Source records
- - - -

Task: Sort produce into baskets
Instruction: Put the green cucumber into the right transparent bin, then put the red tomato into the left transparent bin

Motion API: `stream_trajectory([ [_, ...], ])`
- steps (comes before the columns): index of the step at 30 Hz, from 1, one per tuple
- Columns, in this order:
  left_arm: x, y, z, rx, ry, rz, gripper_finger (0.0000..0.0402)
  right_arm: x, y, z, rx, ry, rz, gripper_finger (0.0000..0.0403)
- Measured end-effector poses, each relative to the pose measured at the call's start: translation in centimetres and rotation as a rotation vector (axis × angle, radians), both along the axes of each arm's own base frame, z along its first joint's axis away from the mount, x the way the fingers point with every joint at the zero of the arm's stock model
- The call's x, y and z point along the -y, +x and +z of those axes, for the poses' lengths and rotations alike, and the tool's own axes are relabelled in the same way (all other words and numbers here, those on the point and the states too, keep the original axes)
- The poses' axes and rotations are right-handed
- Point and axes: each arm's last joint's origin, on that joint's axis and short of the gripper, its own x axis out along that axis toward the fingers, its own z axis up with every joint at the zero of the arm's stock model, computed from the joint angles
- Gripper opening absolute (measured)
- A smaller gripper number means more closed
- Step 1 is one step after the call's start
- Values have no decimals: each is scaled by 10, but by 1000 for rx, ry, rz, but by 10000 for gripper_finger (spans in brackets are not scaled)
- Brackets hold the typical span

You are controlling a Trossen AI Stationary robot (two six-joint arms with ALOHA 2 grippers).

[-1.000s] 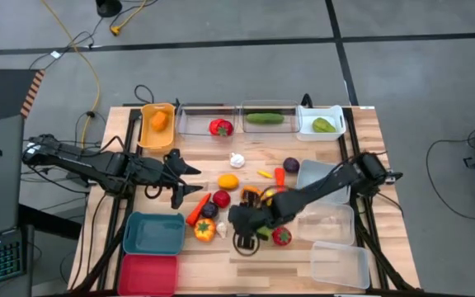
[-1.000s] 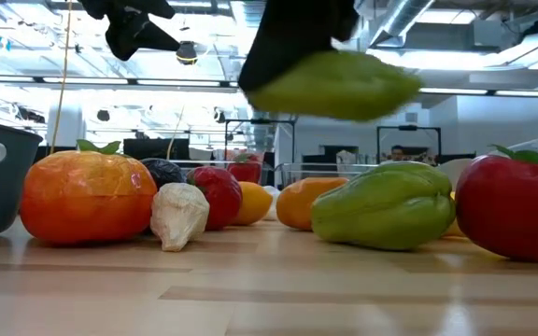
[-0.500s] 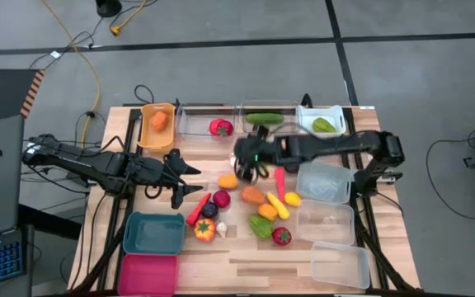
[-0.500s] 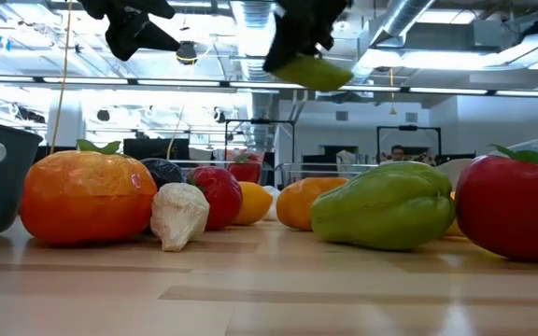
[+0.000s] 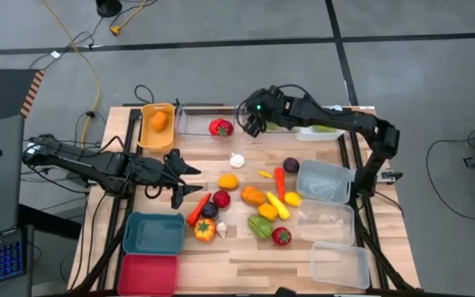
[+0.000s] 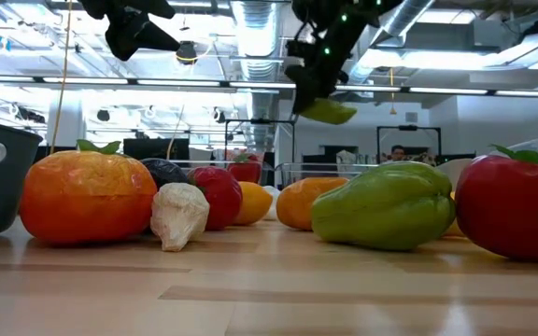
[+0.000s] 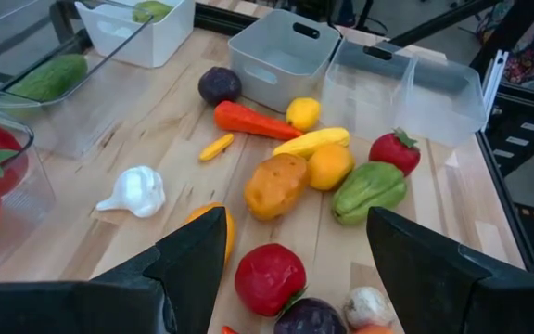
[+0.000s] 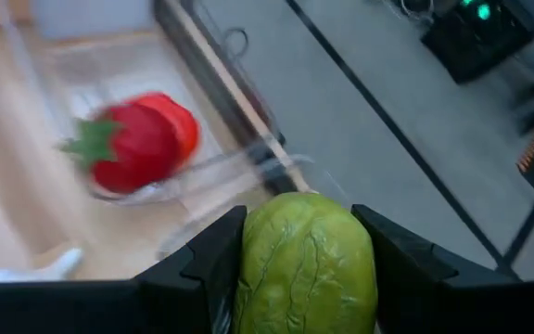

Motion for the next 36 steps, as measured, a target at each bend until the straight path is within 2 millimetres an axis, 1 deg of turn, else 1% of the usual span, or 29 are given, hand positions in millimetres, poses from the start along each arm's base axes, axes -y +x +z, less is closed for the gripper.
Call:
stream_trajectory([
  [5, 0, 0, 0, 0, 0, 0, 249, 25, -8, -6, -11, 10, -72, 213],
  [12, 0, 0, 0, 0, 0, 0, 249, 44, -14, -12, 37, 47, -175, 213],
  [17, 0, 0, 0, 0, 0, 0, 249, 48, -17, -12, 32, 47, -187, 219],
  [26, 0, 0, 0, 0, 0, 1, 249, 48, -17, -12, 32, 47, -186, 260],
  [36, 0, 0, 0, 1, 0, 0, 249, 46, -16, -12, 31, 48, -183, 265],
])
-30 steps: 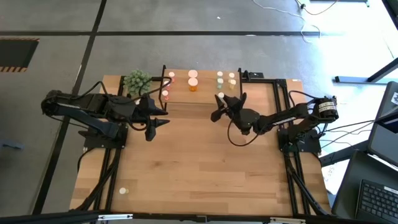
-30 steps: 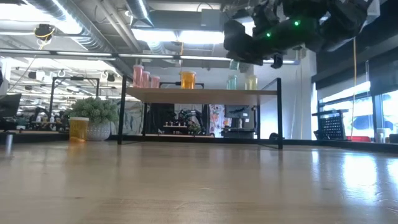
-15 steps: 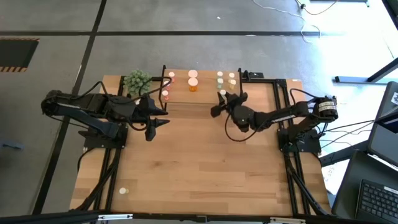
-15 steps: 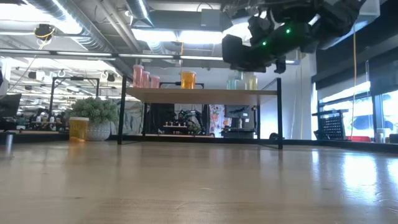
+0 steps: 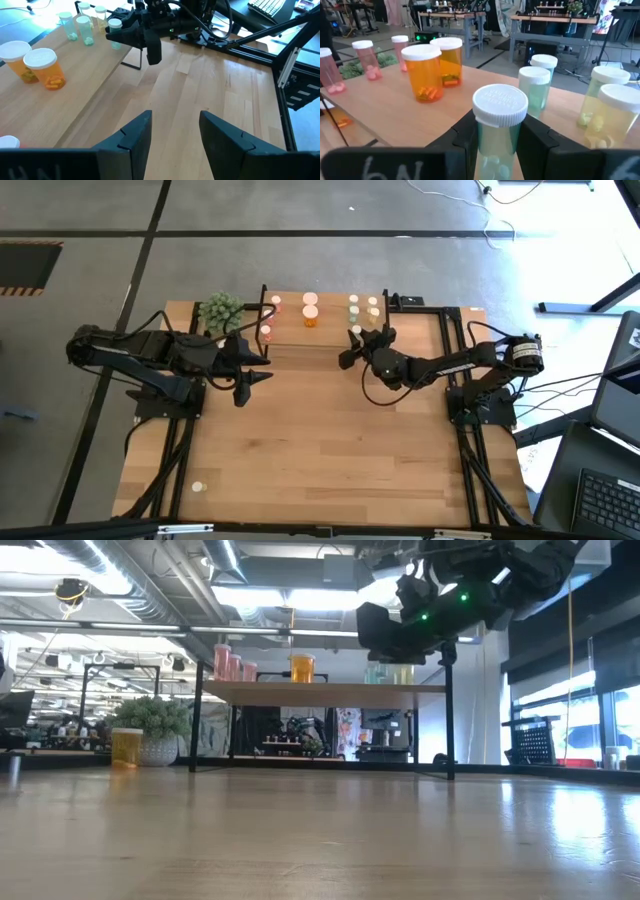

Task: Pick and place medicine bottles onto shelf by color
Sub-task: Put the blue medicine bottle on the shelf, aligned with the other blue medicine bottle

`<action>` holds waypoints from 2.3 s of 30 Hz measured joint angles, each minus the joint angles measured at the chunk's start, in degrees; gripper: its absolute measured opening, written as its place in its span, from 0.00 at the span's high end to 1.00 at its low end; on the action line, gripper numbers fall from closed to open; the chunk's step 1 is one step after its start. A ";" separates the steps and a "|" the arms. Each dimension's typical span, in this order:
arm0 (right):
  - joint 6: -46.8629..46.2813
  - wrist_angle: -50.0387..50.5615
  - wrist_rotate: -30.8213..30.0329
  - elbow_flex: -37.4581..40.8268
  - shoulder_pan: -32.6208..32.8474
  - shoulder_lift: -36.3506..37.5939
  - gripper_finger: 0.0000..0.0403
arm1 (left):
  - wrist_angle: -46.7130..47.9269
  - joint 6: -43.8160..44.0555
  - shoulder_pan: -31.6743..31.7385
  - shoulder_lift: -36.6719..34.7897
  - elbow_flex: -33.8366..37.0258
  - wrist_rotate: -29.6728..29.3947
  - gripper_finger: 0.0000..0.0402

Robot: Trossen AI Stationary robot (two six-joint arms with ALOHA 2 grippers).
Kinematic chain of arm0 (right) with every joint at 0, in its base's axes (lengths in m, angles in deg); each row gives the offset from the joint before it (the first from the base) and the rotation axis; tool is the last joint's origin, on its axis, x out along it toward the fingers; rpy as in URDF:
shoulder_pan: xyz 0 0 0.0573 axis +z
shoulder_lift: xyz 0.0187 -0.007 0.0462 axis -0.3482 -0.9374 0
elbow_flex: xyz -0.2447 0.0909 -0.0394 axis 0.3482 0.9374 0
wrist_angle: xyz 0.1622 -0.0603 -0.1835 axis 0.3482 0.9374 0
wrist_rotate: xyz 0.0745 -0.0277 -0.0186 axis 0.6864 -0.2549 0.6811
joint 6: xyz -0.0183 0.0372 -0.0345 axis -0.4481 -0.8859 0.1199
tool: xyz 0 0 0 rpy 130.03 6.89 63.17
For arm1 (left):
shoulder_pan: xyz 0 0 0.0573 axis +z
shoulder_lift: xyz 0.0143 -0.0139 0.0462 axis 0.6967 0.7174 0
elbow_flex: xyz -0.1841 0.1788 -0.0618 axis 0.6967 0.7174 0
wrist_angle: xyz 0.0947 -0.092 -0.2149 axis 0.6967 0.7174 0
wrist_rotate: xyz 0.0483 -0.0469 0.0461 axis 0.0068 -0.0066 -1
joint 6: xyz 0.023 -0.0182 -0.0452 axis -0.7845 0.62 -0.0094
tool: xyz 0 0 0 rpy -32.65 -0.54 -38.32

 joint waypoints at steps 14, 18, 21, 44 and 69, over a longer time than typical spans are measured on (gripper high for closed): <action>-0.39 0.56 3.76 -0.07 -1.80 0.07 0.73 | 0.00 -0.02 -0.01 0.00 0.00 0.00 0.60; -0.71 0.82 4.14 -0.09 -1.80 0.07 0.73 | 0.00 -0.02 -0.02 0.00 0.00 0.00 0.60; -0.32 1.05 4.31 -0.10 -1.80 0.09 0.73 | 0.00 -0.02 -0.01 -0.01 0.00 0.00 0.60; 3.87 1.51 5.16 0.13 -1.74 -0.19 0.64 | 0.02 -0.07 -0.02 -0.01 0.00 0.00 0.60; 5.04 0.80 2.88 0.15 -1.35 -0.22 0.64 | 0.02 -0.09 0.00 0.00 0.00 1.51 0.60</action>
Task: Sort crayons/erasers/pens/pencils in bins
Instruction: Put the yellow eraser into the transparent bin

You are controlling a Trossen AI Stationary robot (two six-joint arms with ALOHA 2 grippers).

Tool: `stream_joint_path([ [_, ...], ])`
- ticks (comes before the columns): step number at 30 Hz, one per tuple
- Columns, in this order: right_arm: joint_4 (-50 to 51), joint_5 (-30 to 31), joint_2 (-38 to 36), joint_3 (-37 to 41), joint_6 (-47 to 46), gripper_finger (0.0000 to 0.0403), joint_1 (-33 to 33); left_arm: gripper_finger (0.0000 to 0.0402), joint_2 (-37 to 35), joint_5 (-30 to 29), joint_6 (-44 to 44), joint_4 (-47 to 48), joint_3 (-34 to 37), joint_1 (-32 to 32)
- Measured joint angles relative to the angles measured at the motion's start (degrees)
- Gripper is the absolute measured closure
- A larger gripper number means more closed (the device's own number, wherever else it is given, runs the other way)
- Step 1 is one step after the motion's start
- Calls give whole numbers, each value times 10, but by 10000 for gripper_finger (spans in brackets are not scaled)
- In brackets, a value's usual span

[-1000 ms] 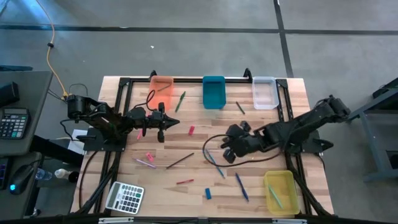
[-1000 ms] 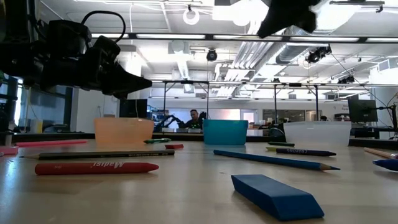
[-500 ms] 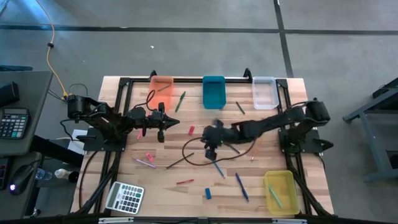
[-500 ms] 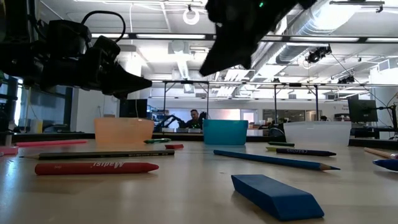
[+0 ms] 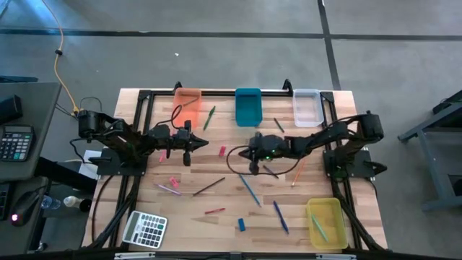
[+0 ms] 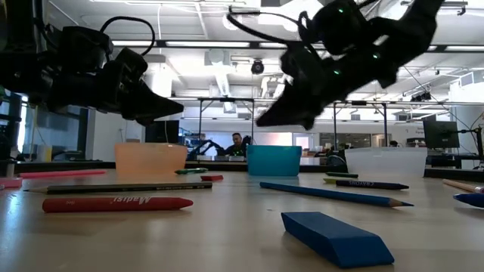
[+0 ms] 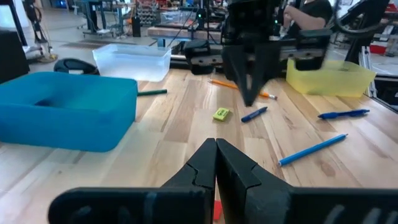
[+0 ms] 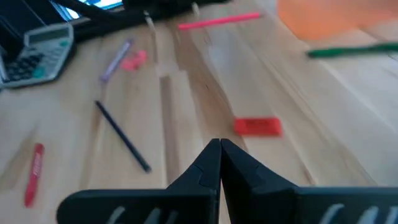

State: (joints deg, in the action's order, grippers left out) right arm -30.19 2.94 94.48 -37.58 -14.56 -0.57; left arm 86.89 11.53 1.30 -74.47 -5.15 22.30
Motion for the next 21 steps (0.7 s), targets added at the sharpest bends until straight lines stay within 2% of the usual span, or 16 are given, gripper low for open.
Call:
stream_joint_path([
  [4,85,1,-45,22,-17,403,-10,402,0,0,0,5,-3,0],
  [11,367,25,-123,-7,-47,402,-9,402,0,-3,0,61,-33,0],
  [13,418,28,-129,-12,-65,395,-9,402,0,-4,-4,79,-41,0],
  [17,488,14,-127,-17,-97,354,-9,402,0,-4,-7,102,-50,0],
  [21,512,13,-127,-17,-124,287,-9,401,0,-4,-9,105,-50,0],
])
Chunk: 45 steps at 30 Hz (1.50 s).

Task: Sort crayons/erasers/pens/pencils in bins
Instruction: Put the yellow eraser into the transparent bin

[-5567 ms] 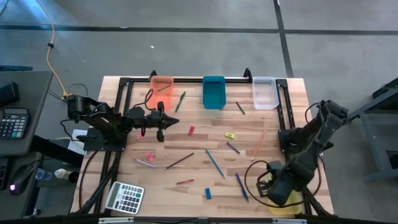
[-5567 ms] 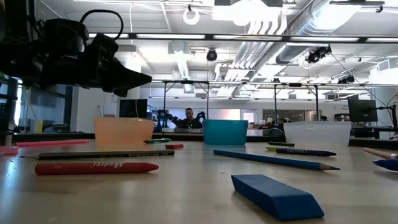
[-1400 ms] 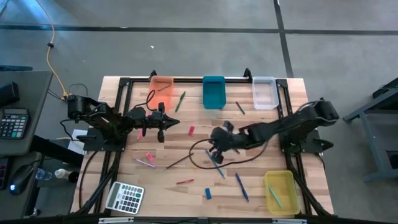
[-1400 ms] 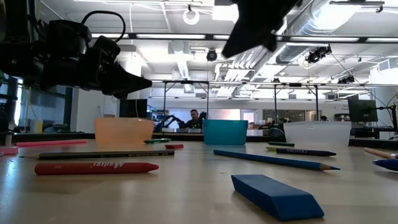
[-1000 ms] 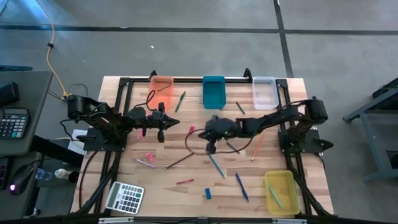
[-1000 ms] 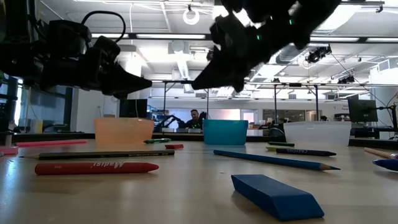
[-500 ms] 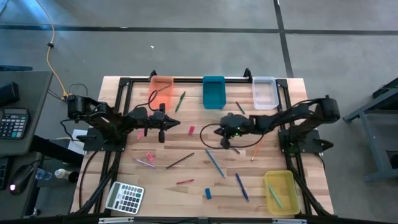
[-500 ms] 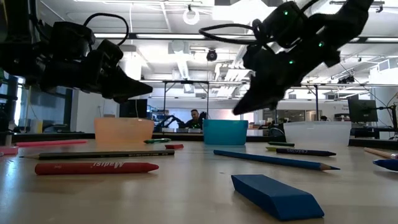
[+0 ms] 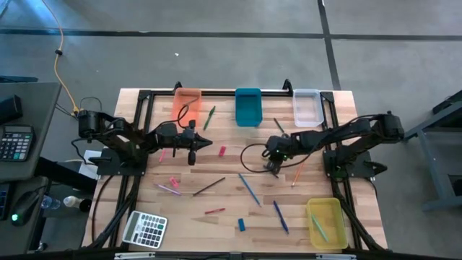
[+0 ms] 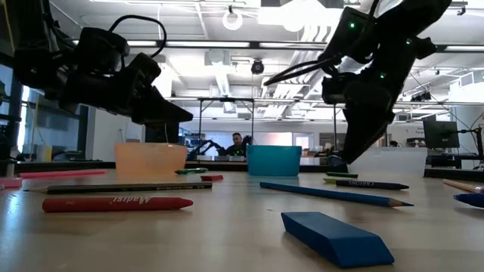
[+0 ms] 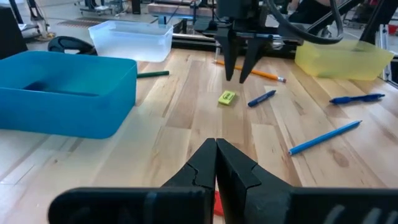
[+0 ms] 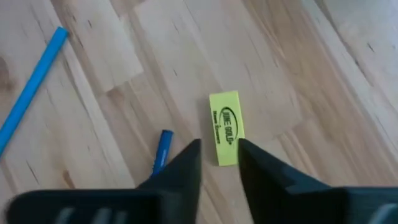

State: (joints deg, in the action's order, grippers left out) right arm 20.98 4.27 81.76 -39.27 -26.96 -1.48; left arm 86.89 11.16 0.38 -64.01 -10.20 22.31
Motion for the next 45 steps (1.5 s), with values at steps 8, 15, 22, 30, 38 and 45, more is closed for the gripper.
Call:
stream_joint_path([
  [8,-2,30,0,7,18,212,0,401,0,0,-1,10,0,0],
  [15,-22,21,35,16,20,210,0,401,0,0,-6,16,0,0],
  [22,-46,19,77,14,39,211,0,401,0,0,-6,18,0,0],
  [30,-42,16,80,14,39,266,0,401,0,0,-6,18,0,0],
  [38,-42,15,78,15,25,316,-1,401,0,1,-6,19,0,0],
  [45,-6,-5,62,-4,20,322,-3,401,0,1,-6,21,0,0],
])
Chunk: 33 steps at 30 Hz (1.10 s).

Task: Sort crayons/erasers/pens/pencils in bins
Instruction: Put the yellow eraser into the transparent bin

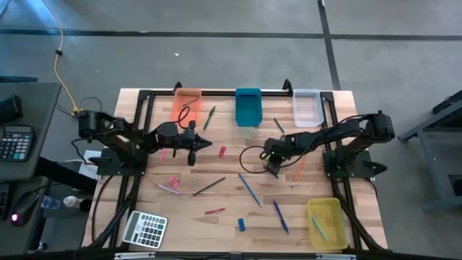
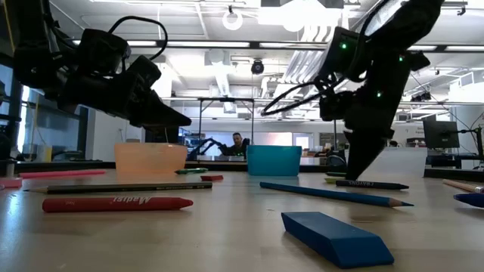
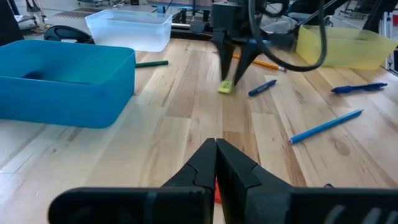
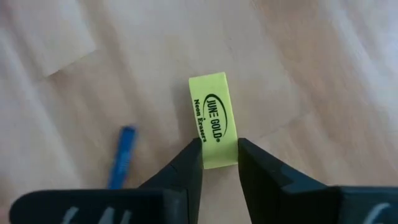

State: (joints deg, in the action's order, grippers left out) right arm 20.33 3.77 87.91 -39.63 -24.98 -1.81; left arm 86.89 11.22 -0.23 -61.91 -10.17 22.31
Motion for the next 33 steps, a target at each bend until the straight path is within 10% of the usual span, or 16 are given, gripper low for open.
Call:
stream_joint_path([
  [20,382,99,-13,-230,30,322,-96,402,0,0,0,4,0,0],
  [33,422,150,-79,-185,58,322,-337,402,0,0,0,13,0,0],
])
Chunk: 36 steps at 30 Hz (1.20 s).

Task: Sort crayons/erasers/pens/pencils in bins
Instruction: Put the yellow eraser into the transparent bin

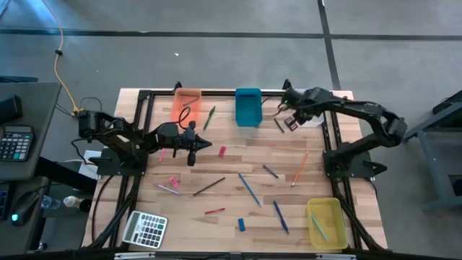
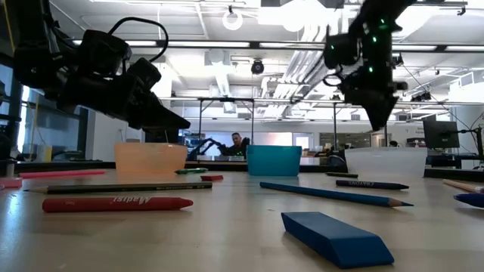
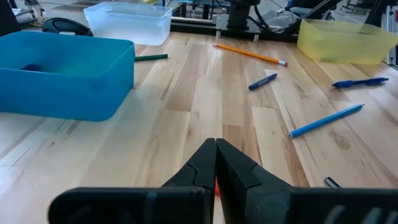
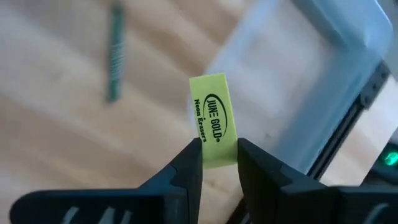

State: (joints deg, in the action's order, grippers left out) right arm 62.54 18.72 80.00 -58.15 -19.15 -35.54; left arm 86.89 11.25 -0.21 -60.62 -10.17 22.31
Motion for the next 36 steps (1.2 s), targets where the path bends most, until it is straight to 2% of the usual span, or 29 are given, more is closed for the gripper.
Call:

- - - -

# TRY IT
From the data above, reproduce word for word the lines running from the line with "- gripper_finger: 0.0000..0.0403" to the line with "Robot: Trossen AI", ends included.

# TASK RESULT
  - gripper_finger: 0.0000..0.0403
arm1 (left):
  - wrist_angle: -46.7130..47.9269
  - joint 6: -43.8160..44.0555
  - shoulder_pan: -31.6743..31.7385
  - shoulder_lift: -36.6719..34.7897
  - elbow_flex: -33.8366..37.0258
  - wrist_rotate: -29.6728..29.3947
  - gripper_finger: 0.0000..0.0402

Robot: Trossen AI Stationary robot (two six-joint arms with ALOHA 2 grippers).

This concludes the output.